In questa festa si legge il libro del Qohelet, uno dei più sorprendenti e imprevedibili della Bibbia. In questo libro, infatti, si immagina che il re Salomone, rinomato per ricchezza, sapienza e pace, faccia un bilancio della propria vita. E si scopra senza punti di riferimento. Che cosa vale la pena di inseguire nella vita? La ricchezza è illusoria, la potenza anche, l’amore pure… tutto è “vanità”, o meglio “vapore”, che svanisce e non lascia nulla. Nella sua foga, l’autore arriva a chiedersi se sia poi diversa la sorte dell’uomo rispetto agli animali, o del giusto rispetto al malvagio… e ogni volta si dice che probabilmente tutto è “vapore”.
Sembra un uomo senza passioni, senza affetti, senza legami. E, nel percorso liturgico, dice che per l’essere umano arriva anche questo punto, quello in cui si ha la sensazione che l’amore sia inutile, sia insensato, non doni nulla… Sembrerebbe un inaridimento, un passo indietro, eppure la tradizione liturgica ebraica ritiene che sia un’ulteriore tappa nella crescita d’amore.

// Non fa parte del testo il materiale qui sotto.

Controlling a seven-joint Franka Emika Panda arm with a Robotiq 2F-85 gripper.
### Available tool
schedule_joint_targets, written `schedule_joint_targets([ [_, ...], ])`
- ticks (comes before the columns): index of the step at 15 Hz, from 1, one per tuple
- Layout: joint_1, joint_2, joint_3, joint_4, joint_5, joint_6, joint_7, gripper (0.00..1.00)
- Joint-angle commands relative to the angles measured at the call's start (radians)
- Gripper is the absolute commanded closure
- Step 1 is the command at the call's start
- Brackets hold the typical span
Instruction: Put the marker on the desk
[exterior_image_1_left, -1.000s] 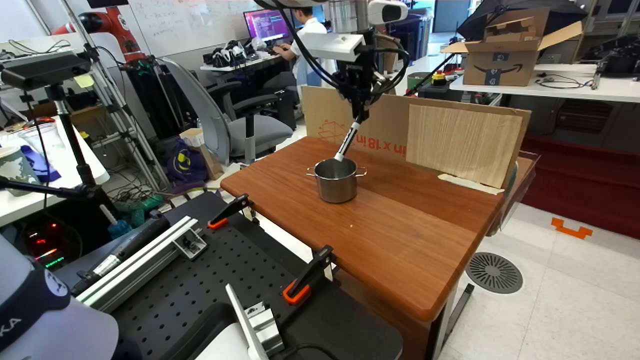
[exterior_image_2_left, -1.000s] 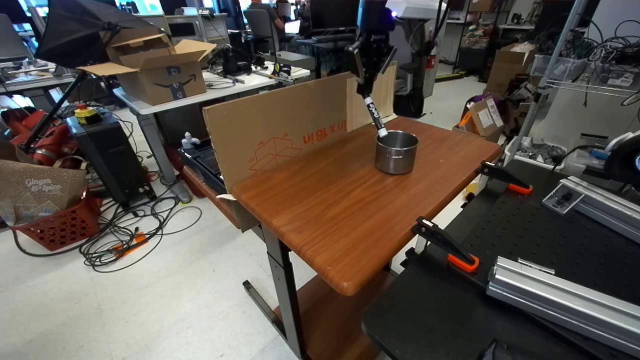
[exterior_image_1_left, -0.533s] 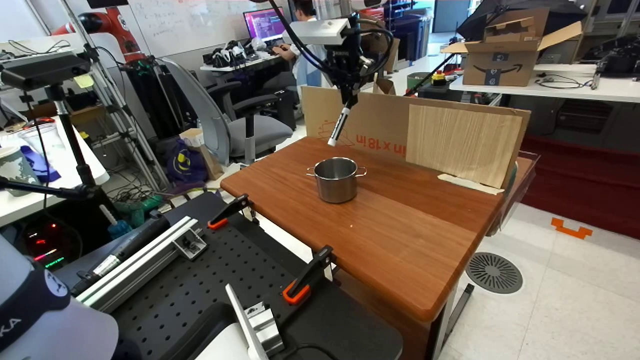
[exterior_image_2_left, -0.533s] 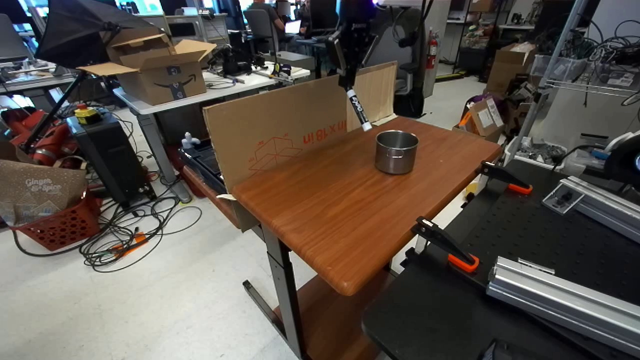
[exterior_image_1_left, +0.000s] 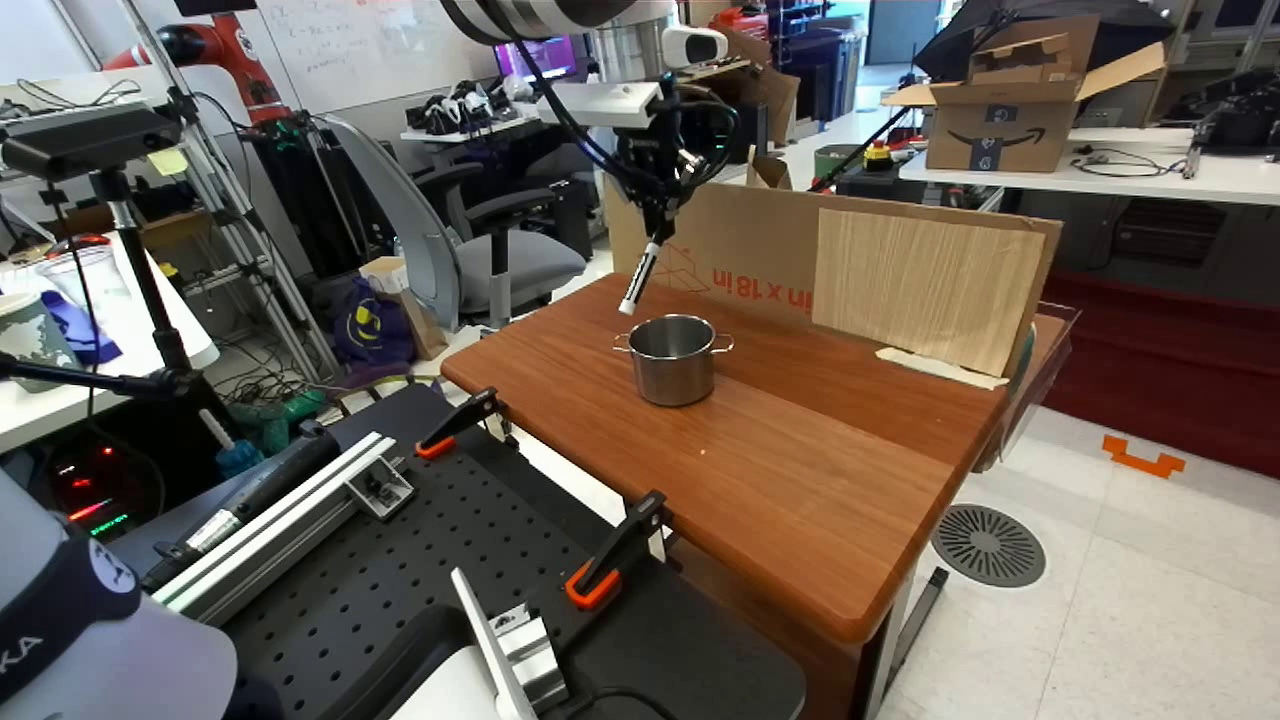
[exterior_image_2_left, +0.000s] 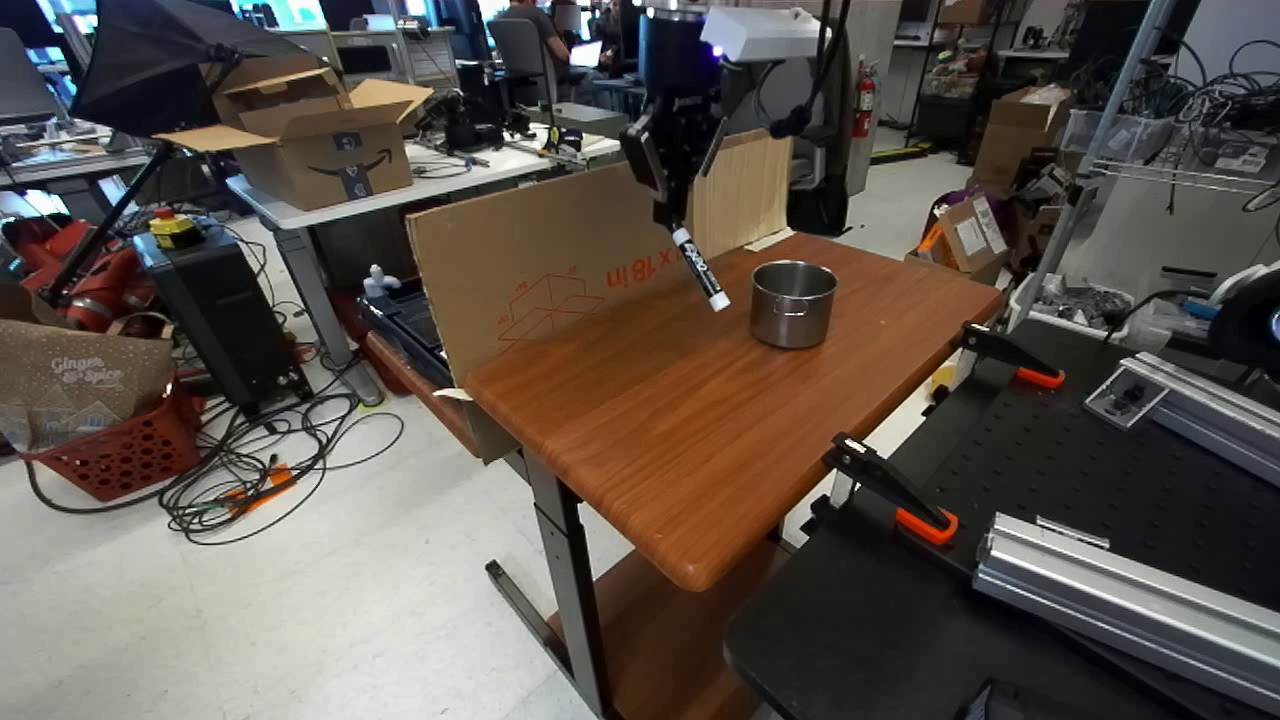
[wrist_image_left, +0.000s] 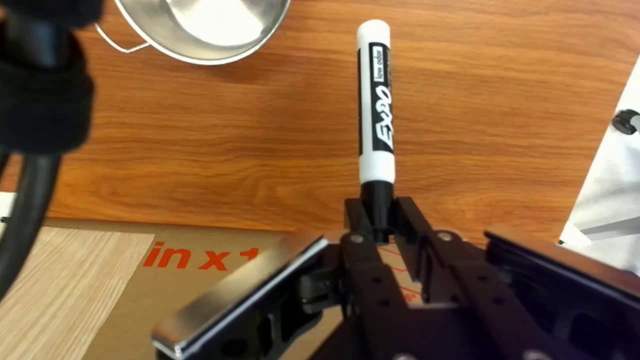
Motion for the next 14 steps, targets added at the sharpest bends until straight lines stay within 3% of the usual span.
schedule_joint_targets([
  [1,0.001,0.047,0.015,0.03,-0.005,-0.021,-0.001,0.95],
  [14,0.016,0.252,0.017,0.123,-0.009,-0.04,0.011,0.95],
])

La sintesi di un amore che si dona
Intorno al nostro carnevale anche il mondo ebraico vive una festa che sembra ricordarlo, Purim. In questa festa i bambini si travestono e chiedono dolcetti alle case cui vanno a bussare… L’origine della festa sarebbe narrato dal libro di Ester: intrighi di palazzo spingono “il perfido Aman”, consigliere del grande re persiano, a vendicarsi di un altro consigliere, l’ebreo Mardocheo, del quale vorrebbe sterminare il popolo. Il decreto regio è firmato, si è tirato a sorte (con i purim, appunto) il giorno stabilito, tutto sembra deciso. L’unica speranza è legata alla regina, ebrea anche se con un nome mesopotamico, diventata regina quasi per caso, che è chiamata a intercedere per il suo popolo. Il problema è che nessuno può comparire davanti al re se non convocato, e lei non è stata convocata da tanto tempo. Dopo lunghi tentennamenti, decide di mettere a rischio la propria dignità e la propria vita per salvare i suoi connazionali.

Al termine di un percorso ancora complicato, gli ebrei otterranno il diritto di difendersi, nel giorno che era stato deciso dai purim, quello in cui i bambini ancora oggi bruciano un pupazzo con le sembianze del “perfido Aman”.
Il punto d’arrivo del percorso liturgico è un amore che si dona, contemporaneamente, al popolo, ai deboli, al proprio marito, in fondo anche alla propria dignità, recuperando insieme, e dentro a quei legami, il rapporto e l’amore con Dio.
Il percorso liturgico si ripete ogni anno, segno del fatto che, se si può immaginare la crescita dell’amore come un percorso verso l’alto, nessuna delle tappe precedenti è poco importante o passa di moda.
Siamo sempre persone chiamate a percorrere le tappe dell’amore “istintivo” (che non è un male; lo sarebbe solo se non fosse completato, col tempo, da altre forme d’amore), familiare, di gruppo umano, persino di assenza d’amore. Tutto è buono e tutto ci porta fino al vivere l’amore come un dono intenzionale e responsabile di noi stessi.